Monday, March 01, 2021

US v. Olson, No. 19-16591 (2-22-21)(Per curiam w/Thomas, Schroeder, & Berzon; concurrence by Thomas; concurrence by Berzon). This is an interesting opinion: does the right to effective counsel apply to plea negotiations before a formal charge? The 9th holds that circuit precedent binds it to reluctantly say “no”. The panel and concurrences conclude this is not a good vehicle to overturn precedent because counsel was not ineffective. The 9th though should be on the lookout.

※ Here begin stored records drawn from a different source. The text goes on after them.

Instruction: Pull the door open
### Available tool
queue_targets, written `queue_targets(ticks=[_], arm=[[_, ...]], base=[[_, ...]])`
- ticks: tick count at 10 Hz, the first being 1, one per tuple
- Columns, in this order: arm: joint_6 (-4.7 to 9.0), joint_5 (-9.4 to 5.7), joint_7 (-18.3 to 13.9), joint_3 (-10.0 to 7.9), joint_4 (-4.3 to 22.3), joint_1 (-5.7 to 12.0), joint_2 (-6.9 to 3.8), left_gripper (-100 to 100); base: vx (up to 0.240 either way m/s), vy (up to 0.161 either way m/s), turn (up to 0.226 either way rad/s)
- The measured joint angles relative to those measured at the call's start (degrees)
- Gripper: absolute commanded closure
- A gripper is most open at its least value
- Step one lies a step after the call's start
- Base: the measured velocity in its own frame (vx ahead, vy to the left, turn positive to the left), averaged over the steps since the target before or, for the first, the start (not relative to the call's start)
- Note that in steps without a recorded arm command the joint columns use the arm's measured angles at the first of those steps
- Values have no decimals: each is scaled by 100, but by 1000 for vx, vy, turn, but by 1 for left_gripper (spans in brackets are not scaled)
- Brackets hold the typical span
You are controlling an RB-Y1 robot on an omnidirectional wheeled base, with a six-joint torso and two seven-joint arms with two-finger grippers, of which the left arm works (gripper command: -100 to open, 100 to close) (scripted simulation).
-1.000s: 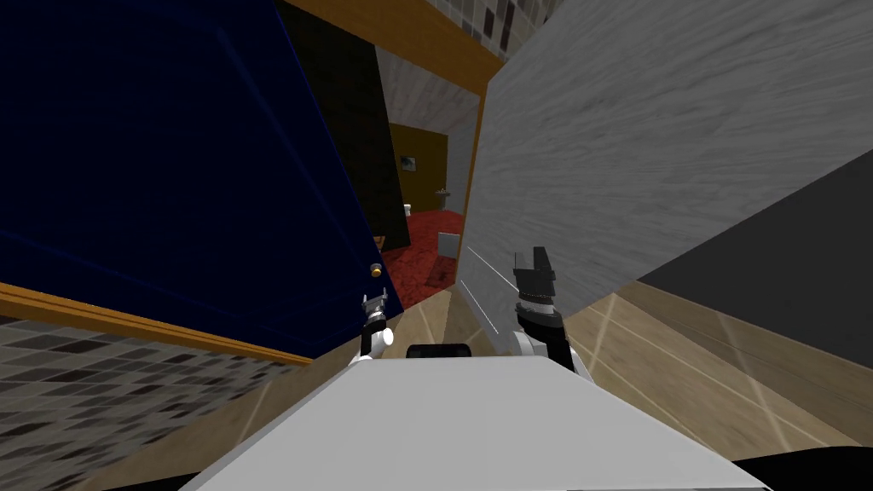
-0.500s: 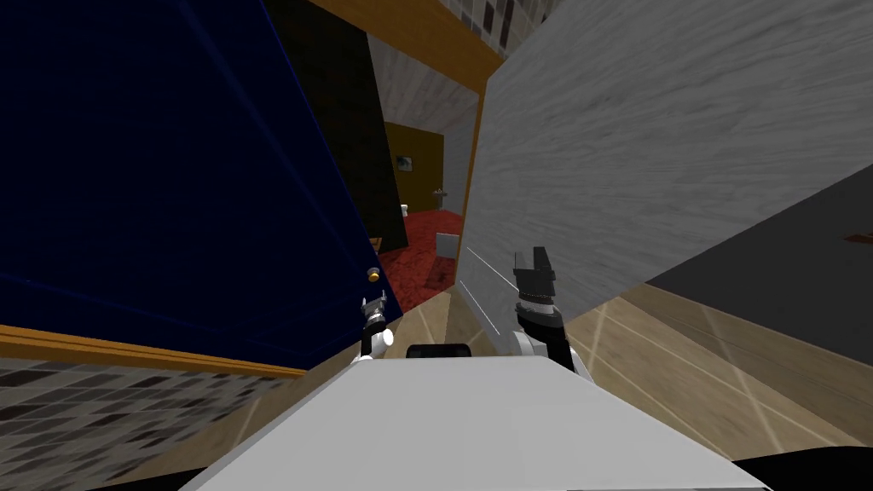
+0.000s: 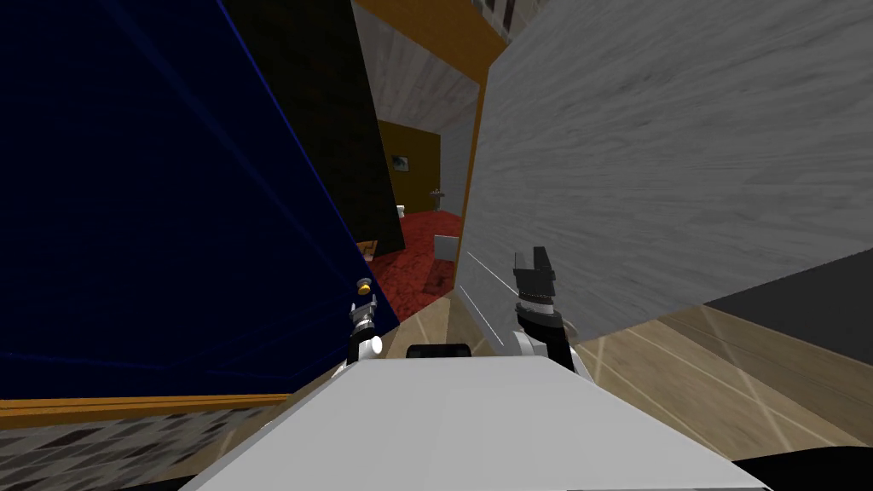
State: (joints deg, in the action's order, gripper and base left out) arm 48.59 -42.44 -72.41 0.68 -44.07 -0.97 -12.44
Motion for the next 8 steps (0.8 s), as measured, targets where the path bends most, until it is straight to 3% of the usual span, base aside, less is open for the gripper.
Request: queue_targets(ticks=[1,5,7,8], arm=[[-19,-20,-55,-12,-98,-106,-67,-100],[132,-22,-500,38,228,-154,-376,-100],[144,-46,-726,39,226,-281,-580,-100],[139,-48,-744,37,219,-288,-590,100]], base=[[107,1,-20],[123,6,-43],[128,6,-21],[-11,2,17]])
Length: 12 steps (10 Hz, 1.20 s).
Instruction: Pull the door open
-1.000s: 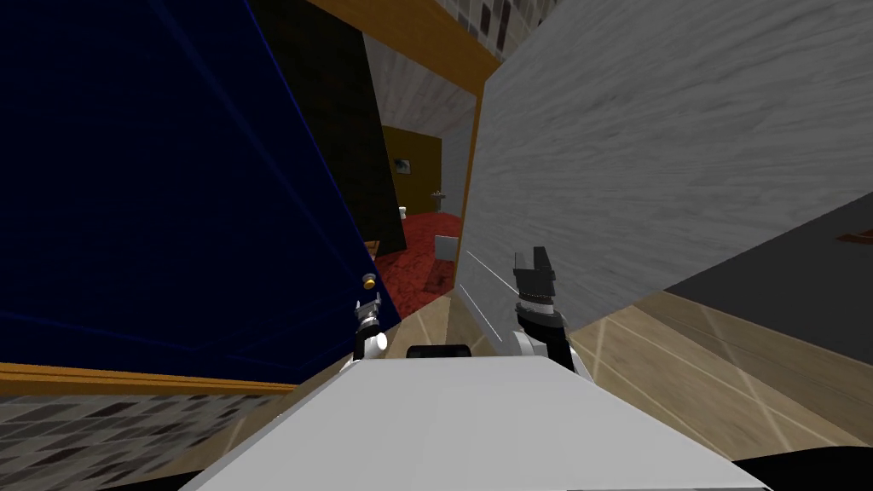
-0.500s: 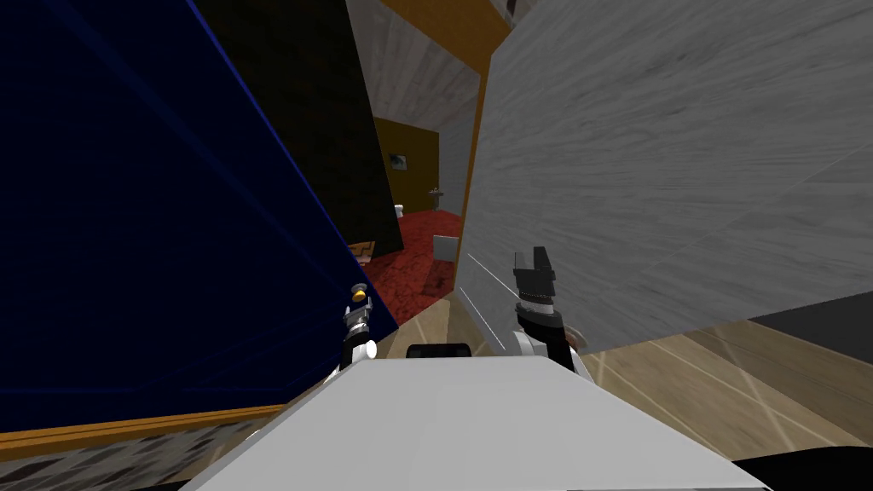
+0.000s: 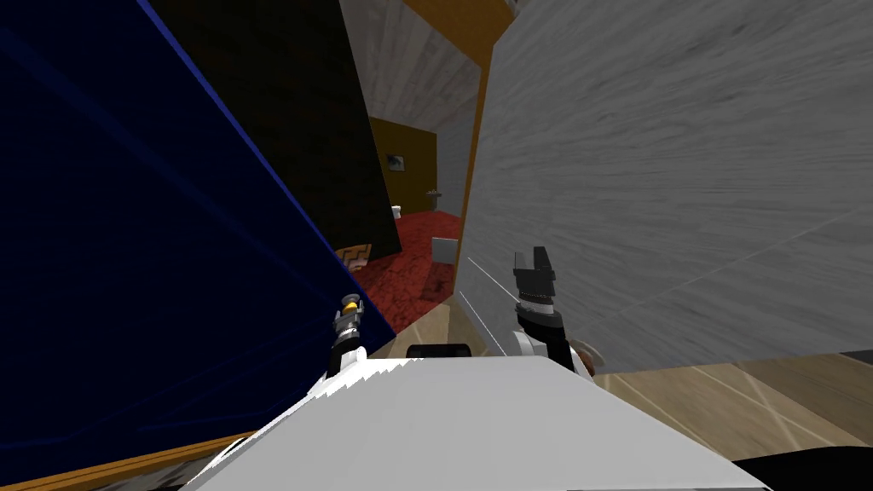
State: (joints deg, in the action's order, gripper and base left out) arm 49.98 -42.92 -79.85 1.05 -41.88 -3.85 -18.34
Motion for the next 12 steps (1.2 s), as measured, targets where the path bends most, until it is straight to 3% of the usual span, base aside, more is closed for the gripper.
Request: queue_targets(ticks=[6,12], arm=[[-8,7,24,9,13,6,11,100],[-54,203,-195,374,-141,-42,-87,100]], base=[[-31,0,-13],[-213,3,-61]])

This case arises when petitioner received a “target letter” for a fraud investigation. Petitioner was appointed counsel, who received an offer of the low end of the guidelines for tax evasion. There was a recommended offer of 30 months. The government refused to share discovery with counsel, and counsel stated that she could not advise her client without having reviewed the evidence. The offer was withdrawn. The petitioner was indicted. With new counsel, he eventually pled and received a 48-month sentence.

Petitioner filed a 2255, alleging IAC. He claimed he was not informed of the plea. Counsel provided notes, emails, and a declaration affirming the petitioner was notified. The district court denied petitioner’s motion to vacate because the 9th Circuit in US v. Hayes, 231 F.3d 663 (9th Cir 2000)(en banc) adopted a bright-line rule that the Sixth Amendment right to counsel only attaches upon initiation of formal charges. The dissent warned about gamesmanship. Other circuits have raised similar concerns.

The 9th discusses the role of plea negotiations, and how they frequently occur before formal charges. Frye extended IAC claims to post-indictment plea negotiations. However, there was no IAC here on the merits.

Thomas, concurring, writes that in his view, there is a Sixth Amendment right to counsel when a “functional equivalent of an indictment exists;” and that Hayes does not foreclose such a result.

Berzon, concurring, writes that she “reluctantly” concurs in the judgment. She believes Hayes imposes a far more stringent test for the Sixth Amendment right to counsel than is set by the Court. She would have the 9th reconsider Hayes at “the first opportunity.”